Rimangono le soglie di sbarramento: al riparto nazionale dei seggi partecipano solo le liste che superano la soglia del 3%.

Restano inoltre i 100 collegi di circa 600.000 abitanti per ciascuno dei quali si presentano liste brevi, in media di 6 candidati.

Invariate le “quote rosa”: nessuno dei due sessi potrà essere rappresentato, nelle liste, in misura superiore al 50% e nessun genere potrà essere rappresentato in lista per più di due volte consecutive.

L’“immediata applicazione”

Fin qui la Corte, che ha ritenuto di dover concludere il suo comunicato con una postilla che entra decisamente nel vivo del dibattito politico. «All’esito della sentenza – si legge – la legge elettorale è suscettibile di immediata applicazione». Applicabile così come risulta dai tagli e dalle conferme; oppure è necessario un intervento parlamentare, fosse pure una semplice presa d’atto?

A questo punto hanno ripreso consistenza i due partiti che, dall’indomani del referendum costituzionale, si fronteggiano in campo aperto: quelli che le elezioni le vorrebbero… ieri e quelli che le auspicano per un domani flessibile che comincia dall’oggi e si dilata fino alla scadenza naturale della legislatura, primavera 2018.

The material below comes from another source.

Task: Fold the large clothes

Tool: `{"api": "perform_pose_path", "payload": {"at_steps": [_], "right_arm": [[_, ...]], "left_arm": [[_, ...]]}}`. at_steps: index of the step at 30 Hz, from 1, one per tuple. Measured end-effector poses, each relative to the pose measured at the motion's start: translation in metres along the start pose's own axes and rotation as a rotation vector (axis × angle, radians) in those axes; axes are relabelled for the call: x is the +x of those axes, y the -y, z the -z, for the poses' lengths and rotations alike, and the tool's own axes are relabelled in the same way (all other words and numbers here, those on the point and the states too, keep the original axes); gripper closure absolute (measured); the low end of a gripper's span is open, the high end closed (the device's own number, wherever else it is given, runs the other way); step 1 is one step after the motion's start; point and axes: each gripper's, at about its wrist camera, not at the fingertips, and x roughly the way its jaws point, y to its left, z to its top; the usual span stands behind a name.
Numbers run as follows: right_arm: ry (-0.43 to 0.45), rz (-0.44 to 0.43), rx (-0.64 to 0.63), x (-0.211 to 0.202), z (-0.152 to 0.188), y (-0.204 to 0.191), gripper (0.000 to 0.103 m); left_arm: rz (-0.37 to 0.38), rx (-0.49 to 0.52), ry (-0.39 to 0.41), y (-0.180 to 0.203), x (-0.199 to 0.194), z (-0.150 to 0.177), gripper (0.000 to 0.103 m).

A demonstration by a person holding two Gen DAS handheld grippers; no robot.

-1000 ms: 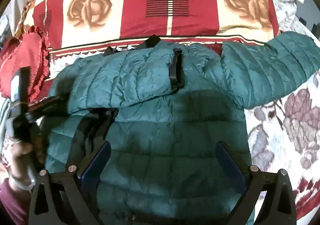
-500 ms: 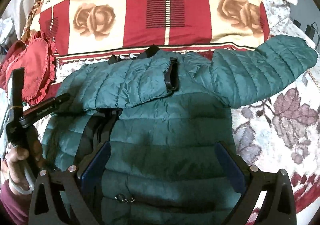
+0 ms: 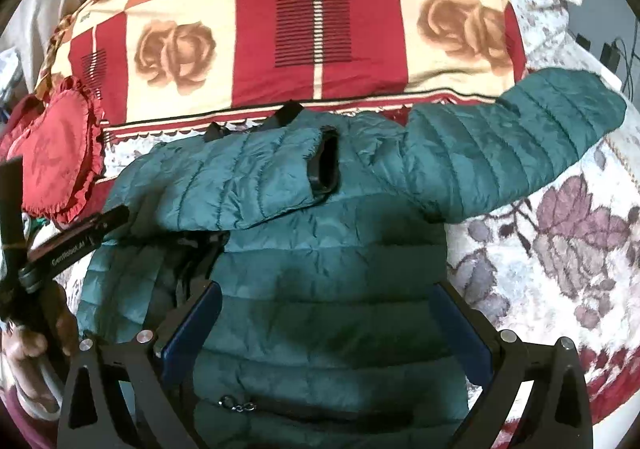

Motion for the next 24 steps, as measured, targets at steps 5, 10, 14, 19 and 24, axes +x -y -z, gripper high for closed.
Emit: {"api": "perform_pose_path", "payload": {"at_steps": [5,10,14,19,24], "right_arm": [[0.010,-0.011,0.031,0.002,-0.002,0.004,0.000],[0.033,0.036,0.033,0.003,-0.009,0.010,0.000],[0.032,0.050,0.082,0.006,-0.013,0.029,0.000],[0.026,0.090,0.088,0.007,-0.017,0.043,0.000],[0.041,0.111,0.083,0.004,-0.019,0.048,0.000]], "left_arm": [[-0.004,-0.001,-0.009,0.004,0.005,0.002,0.035],[-0.005,-0.009,-0.015,0.000,0.008,0.003,0.035],[-0.009,-0.010,-0.033,-0.003,0.014,0.004,0.035],[-0.005,-0.021,-0.049,-0.002,0.018,0.006,0.035],[0.002,-0.004,-0.043,0.003,0.016,0.006,0.035]]}}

Tra i primi c’è la Lega che addirittura indica una data (il 23 marzo) ma ci sono anche i 5stelle e altri minori. Tra gli altri sicuramente Forza Italia e i gruppi centristi. Con in mezzo il Pd che, da un lato, rivendica con il segretario Renzi la primogenitura nella richiesta d’anticipo e, dall’altro, si rende conto dell’oggettiva difficoltà rappresentata dall’esistenza del governo Gentiloni che pur si regge sulla fiducia dei gruppi dello stesso Pd.

Un mese per riflettere

Il confronto è destinato a inasprirsi nelle prossime settimane in attesa che la Consulta faccia conoscere le motivazioni del proprio verdetto.

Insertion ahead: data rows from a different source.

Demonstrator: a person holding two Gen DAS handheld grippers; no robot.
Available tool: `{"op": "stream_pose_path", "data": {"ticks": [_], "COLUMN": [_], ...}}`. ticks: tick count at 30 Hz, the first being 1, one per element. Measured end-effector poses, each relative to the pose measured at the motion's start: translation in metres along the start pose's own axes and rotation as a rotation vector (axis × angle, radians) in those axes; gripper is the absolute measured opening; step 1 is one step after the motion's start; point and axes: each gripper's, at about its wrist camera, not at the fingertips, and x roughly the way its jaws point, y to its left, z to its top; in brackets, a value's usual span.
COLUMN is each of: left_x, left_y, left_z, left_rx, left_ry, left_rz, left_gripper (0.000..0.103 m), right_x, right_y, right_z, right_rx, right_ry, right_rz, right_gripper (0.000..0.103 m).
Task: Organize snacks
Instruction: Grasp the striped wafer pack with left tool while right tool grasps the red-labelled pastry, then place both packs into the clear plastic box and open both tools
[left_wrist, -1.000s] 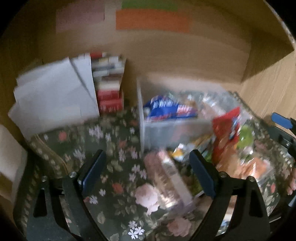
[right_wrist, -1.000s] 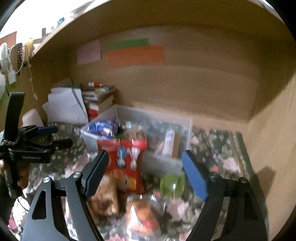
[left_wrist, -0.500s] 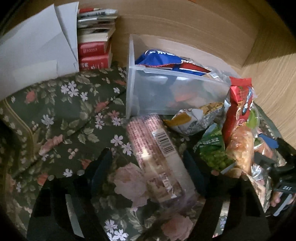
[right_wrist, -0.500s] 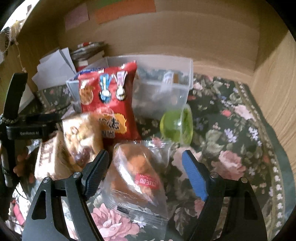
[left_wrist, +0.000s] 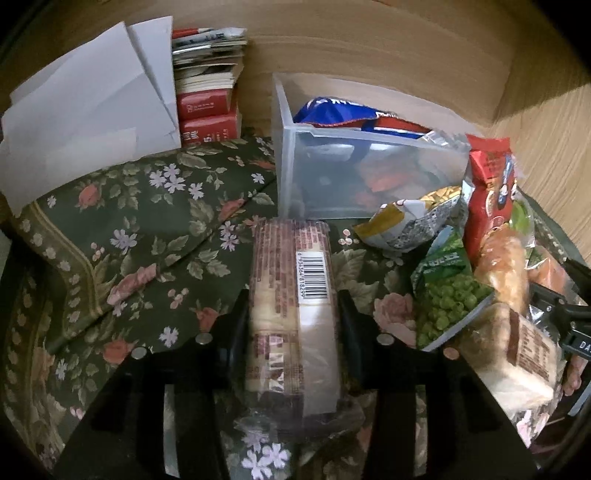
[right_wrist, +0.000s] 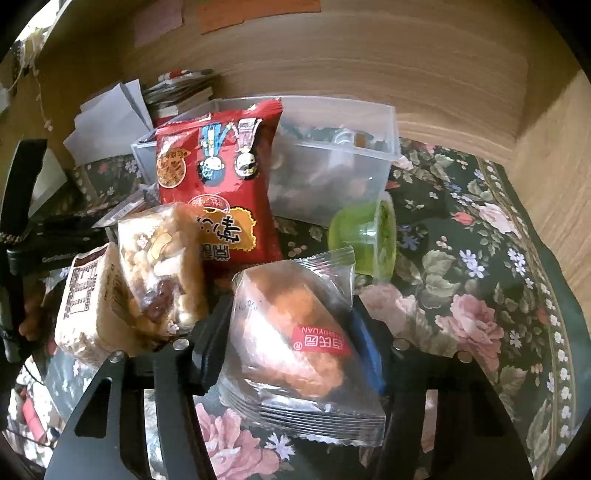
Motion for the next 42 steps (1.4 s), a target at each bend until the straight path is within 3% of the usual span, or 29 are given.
{"op": "stream_pose_path", "data": {"ticks": [6, 16, 28, 42], "left_x": [-0.035, -0.096, -0.115, -0.096], "left_y": [0.008, -0.013, -0.036, -0.056], "left_z": [-0.005, 0.019, 0.068, 0.113], "left_rx": [-0.002, 0.012, 0.037, 0.064], "left_ry": [-0.069, -0.212, -0.330, -0.351], "left_rz": [0.013, 0.020, -0.008, -0.056], "left_gripper": [0.045, 0.045, 0.045, 0.045], "right_x": [-0.015, -0.046, -0.073, -0.050], "right_y": [-0.007, -0.020, -0.012, -0.002], "right_z": [0.001, 0.023, 0.070, 0.116], "right_rx": [0.020, 0.035, -0.013, -0.057], "right_ry": [-0.038, -0.150, -0.309, -0.338], "right_rz": [-0.009, -0.056, -0.055, -0.067], "right_gripper": [0.054, 0.054, 0.054, 0.054]}}
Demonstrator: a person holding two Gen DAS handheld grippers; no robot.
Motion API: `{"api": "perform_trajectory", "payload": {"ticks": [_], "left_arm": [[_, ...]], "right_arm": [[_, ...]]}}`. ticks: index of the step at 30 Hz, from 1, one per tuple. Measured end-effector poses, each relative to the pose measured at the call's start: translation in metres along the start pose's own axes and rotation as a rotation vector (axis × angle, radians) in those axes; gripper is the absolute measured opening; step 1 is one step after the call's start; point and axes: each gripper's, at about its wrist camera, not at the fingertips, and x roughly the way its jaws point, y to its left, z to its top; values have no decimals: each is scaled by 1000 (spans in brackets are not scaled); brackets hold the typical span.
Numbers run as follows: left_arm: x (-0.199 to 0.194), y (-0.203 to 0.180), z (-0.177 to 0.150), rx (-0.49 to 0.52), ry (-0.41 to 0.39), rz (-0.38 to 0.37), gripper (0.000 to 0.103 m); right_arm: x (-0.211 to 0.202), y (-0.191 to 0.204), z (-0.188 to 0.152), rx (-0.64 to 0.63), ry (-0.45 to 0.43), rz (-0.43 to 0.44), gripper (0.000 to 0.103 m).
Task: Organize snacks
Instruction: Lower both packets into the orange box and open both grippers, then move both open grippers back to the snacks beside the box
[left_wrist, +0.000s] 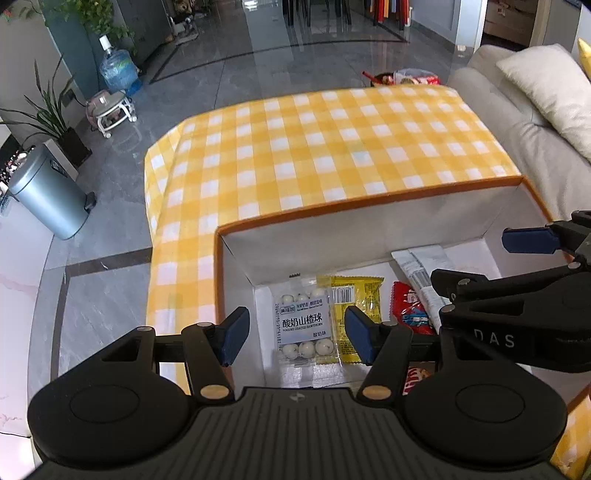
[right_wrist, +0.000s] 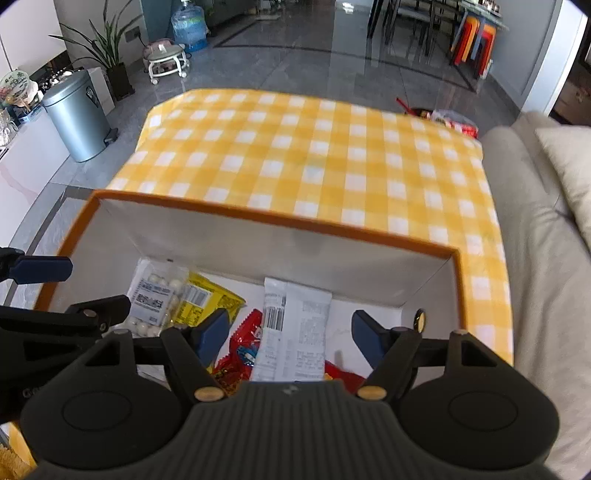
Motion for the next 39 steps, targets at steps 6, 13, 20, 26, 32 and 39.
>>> {"api": "perform_trajectory", "payload": {"ticks": [6,13,20,26,32,39], "left_arm": [[-32,4,-1,-2,-58,16,70],[-73,7,-7,-19,-146,36,70],[-120,5,-25,-40,-254,42,70],[-153,1,-51,-49,-334,57,70],[-171,-1,-80,-76,-359,46,70],[-171,-6,-115,-102,-352,26,72]], "right_arm": [[-34,3,0,-2,-63,-7,74],[-85,5,-8,-8,-149,-3,80],[-136,11,-29,-11,-233,4,85],[-173,16,-54,-2,-295,6,85],[-201,21,-86,16,-335,12,87],[-214,31,-128,-12,-351,-8,88]]}}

Alla vigilia della sentenza si era ventilata l’ipotesi che le motivazioni potessero essere fornite contestualmente alla sentenza stessa, ma evidentemente ciò non è stato possibile anche per un certo affanno che ha caratterizzato la camera di consiglio della Corte.

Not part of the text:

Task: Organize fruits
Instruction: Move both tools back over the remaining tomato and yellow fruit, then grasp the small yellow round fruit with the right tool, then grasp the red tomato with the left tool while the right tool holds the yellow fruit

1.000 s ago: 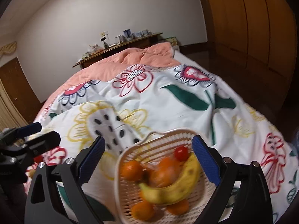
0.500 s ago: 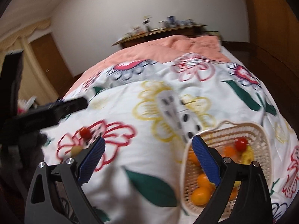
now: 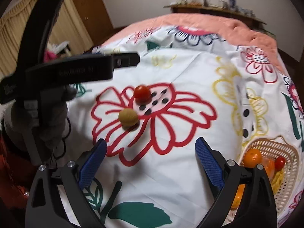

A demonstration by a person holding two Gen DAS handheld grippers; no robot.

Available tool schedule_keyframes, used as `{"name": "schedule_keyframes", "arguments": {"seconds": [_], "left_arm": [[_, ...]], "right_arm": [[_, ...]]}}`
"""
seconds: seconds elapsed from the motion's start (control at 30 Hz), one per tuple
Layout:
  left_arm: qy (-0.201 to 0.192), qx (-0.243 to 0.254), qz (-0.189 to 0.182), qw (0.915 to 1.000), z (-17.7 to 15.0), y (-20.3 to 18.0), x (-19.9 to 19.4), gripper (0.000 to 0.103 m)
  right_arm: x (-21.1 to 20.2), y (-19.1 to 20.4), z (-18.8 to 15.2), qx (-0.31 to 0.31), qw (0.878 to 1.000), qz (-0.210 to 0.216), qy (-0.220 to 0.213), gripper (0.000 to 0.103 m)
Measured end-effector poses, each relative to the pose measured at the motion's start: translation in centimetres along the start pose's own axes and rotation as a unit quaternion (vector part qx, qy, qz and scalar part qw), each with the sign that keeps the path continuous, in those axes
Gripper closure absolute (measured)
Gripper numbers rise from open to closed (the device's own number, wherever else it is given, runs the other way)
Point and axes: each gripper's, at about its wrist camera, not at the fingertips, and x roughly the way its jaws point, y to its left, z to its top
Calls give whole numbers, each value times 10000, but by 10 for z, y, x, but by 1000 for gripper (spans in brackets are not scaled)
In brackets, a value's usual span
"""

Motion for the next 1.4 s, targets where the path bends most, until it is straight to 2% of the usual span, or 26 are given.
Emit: {"name": "schedule_keyframes", "arguments": {"seconds": [0.17,0.23,0.4,0.53,0.6,0.77,0.87,0.9,1.13,1.4], "left_arm": [[60,-89,26,9999,-2,10,4,8],[97,-126,10,9999,-4,14,6,12],[191,-245,-30,9995,-8,24,11,31],[198,-366,-24,9991,-10,34,11,42],[193,-409,7,9990,-11,39,11,44],[180,-444,40,9988,-12,46,13,47],[175,-454,44,9988,-13,49,14,47],[178,-455,52,9988,-13,50,14,47],[226,-492,87,9985,-15,56,21,47],[234,-465,86,9986,-16,54,21,47]], "right_arm": [[9,-2,4,-69,9991,138,386,9],[11,-1,6,-94,9985,186,507,5],[14,-14,9,218,9951,664,706,5],[12,-11,12,286,9959,556,655,6],[13,-3,15,154,9972,441,581,15],[22,16,30,-3,9977,463,489,27],[33,21,37,-35,9972,472,583,49],[37,22,38,-28,9968,491,632,53],[51,29,44,-173,9970,340,679,55],[61,37,44,-437,9960,37,775,73]]}}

D’altra parte, non si può immaginare che il Quirinale, al quale spetta la decisione sullo scioglimento o meno delle camere, intenda procedere senza aver acquisito per intero i termini del ragionamento della Corte.

C’è, dunque, circa un mese da impiegare bene. Innanzitutto, per dare forma legislativa compiuta alle prescrizioni della Corte. In secondo luogo, verificare se non emergano, nel dibattito, possibilità di soluzioni diverse: il Pd sembra insistere sul ritorno al “Mattarellum” almeno come iniziativa di bandiera. Ha diritto ad una verifica.

Camera e Senato

Ma anche alle altre forze politiche va dato il tempo di effettuare i rispettivi calcoli di convenienza che si profilano dopo il pronunciamento della Corte.

C’è poi il nodo, posto dal presidente Mattarella, dell’omogeneità tra il sistema elettorale della Camera e quello del Senato. Basta constatare che esistono oggi due leggi di risulta degli interventi della Corte: per la camera la sentenza sull’“Italicum” e per il senato quella sul “Porcellum”? O c’è bisogno di un ulteriore affinamento di testi per limare quelle difformità che potrebbero aggravare la formazione di due maggioranze troppo diverse tra i due rami del parlamento?

Saggezza necessaria

Quanto alla data delle elezioni, se è consentita una sommessa opinione, essa andrebbe stabilita da chi ne ha competenza non sulla base di spinte emotive o di calcoli utilitaristici, ma in rapporto ai problemi reali del paese e all’opportunità di utilizzare il tempo residuo della legislatura per tentare di affrontarli nel modo più efficace.

«Il futuro prima o poi ritorna»: così Renzi ha intitolato il suo nuovo blog. Una formula che esprime una certezza – il futuro che ritorna – e introduce (il prima e il poi) la variabile del tempo.

Da amministrare, dunque, con saggezza.